Bron, What a wonderful job you did of showing the work of so many. It brings tears to my eyes to see and remember each of these sweet dogs that would have been lost with out AMA helping us to help them. Thanks for your great work on this video and fostering for us. Hugs,Edie


----------



## Snowbody (Jan 3, 2009)

:crying::crying: Bronwyn, what a beautiful tribute you produced to the AMA, Edie, all the wonderful rescuers and fosters, and adoptive parents who have given these babies a second chance, no matter what their circumstances or if need be to end their suffering, and most of all a tribute to those sweet Malts who were put in unthinkable situations and still had and have the will to live and love. :wub::wub: As I watched the slideshow I remembered so many of the names who have touched our hearts, and the generous spirits of so many SM members who cared, prayed and donated to help those in need. It was so uplifting to see their "makeovers" from unwanted to wanted fluffs. And it also gave us a chance to once again honor those who have left us. Thank you so much. It was simply beautiful. :smootch:


----------



## michellerobison (Dec 17, 2009)

Made me cry.I remember so many of them.
It's why I'm such a nag when it comes to the shelter challenge..it realy is life or death w/ every vote counting for so much.

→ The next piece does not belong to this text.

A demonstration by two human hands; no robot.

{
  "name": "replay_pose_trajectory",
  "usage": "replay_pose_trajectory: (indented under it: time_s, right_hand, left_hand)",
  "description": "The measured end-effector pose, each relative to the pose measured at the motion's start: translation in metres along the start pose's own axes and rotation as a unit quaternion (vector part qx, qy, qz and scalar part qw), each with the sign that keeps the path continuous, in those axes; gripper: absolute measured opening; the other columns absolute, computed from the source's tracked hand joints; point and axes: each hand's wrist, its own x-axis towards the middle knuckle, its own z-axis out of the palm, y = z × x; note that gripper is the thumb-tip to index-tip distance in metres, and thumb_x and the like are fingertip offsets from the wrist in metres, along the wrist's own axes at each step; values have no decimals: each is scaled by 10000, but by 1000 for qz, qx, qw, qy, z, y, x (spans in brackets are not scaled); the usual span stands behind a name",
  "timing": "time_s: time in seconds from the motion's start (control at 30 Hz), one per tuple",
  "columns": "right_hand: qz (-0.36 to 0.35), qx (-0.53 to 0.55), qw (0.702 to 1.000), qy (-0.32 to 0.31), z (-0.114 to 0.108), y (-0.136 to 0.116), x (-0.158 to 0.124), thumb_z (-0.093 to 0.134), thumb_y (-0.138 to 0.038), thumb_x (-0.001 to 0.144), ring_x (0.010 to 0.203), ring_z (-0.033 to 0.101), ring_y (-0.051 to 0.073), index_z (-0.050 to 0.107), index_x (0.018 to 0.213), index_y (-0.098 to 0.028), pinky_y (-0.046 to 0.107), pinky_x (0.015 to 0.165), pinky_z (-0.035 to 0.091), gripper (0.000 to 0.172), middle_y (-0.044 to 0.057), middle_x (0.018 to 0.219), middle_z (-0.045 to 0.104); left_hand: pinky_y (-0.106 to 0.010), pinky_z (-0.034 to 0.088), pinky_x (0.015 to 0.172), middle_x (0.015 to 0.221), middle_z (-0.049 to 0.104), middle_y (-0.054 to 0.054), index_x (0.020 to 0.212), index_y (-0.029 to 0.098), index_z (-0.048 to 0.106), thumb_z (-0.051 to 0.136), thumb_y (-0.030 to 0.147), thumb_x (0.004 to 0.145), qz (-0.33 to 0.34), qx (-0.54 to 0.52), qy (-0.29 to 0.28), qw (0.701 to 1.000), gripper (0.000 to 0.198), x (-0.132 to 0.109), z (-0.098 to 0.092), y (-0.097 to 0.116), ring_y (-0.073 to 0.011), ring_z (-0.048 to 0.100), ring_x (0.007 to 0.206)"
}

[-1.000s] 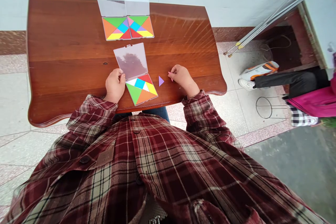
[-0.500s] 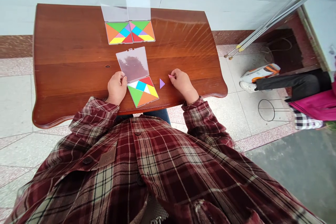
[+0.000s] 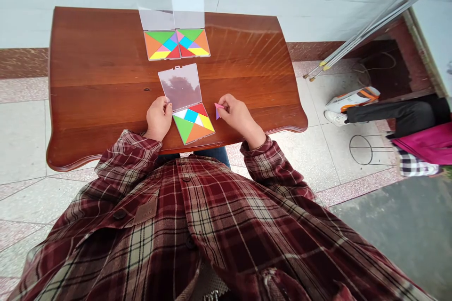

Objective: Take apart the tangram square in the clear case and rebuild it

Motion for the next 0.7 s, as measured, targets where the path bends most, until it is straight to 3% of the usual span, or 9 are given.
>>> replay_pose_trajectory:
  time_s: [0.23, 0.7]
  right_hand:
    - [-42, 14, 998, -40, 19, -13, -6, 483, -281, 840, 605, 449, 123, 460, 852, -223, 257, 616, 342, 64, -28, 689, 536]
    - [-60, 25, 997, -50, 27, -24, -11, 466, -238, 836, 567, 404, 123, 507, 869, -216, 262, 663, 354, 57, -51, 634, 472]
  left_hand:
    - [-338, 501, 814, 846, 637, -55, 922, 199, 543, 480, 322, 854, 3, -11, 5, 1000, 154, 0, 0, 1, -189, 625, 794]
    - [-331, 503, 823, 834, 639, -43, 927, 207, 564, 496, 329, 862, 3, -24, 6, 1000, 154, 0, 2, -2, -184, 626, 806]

It's such a small thing,to vote but it means worlds to the fluffs who need us.


----------



## KAG (Jun 1, 2006)

Such a beautiful, loving tribute to all involved. That was awesome, Bronwyne.
xoxoxoxooxxoox


----------



## Harley & Dakotas Mum (Jun 11, 2005)

Such precious little ones, and such precious people who go above & beyond to help! Beautiful video Bron, well done!!


----------



## Bonnie's Mommie (Mar 2, 2006)

Great video, Bron. Those pups are so lucky to have ended up in such wonderful homes. And for those who just couldn't make it - they are still remembered in our hearts.


----------



## Lacie's Mom (Oct 11, 2006)

Bron - what a terrific tribute to all that help with the rescue efforts. It brought tears to my eyes as did the rescue parade at nationals. Seeing our own special, special Hope with Edie was a highlight -- but thanks to all that help ensure that these precious soles find the love they so rightly deserve.


----------



## heartmadeforyou (May 16, 2009)

How wonderful that you did this! Edie is my hero in all that she does to help us save as many as we can.


----------



## edelweiss (Apr 23, 2010)

:ThankYou::aktion033::smootch:
:crying::crying:
Such a beautiful and special tribute to both Edie, AMA & the little ones who share this story.
I still miss little Oz---and I never even met him! :wub:
Thank you Bronwyne!


----------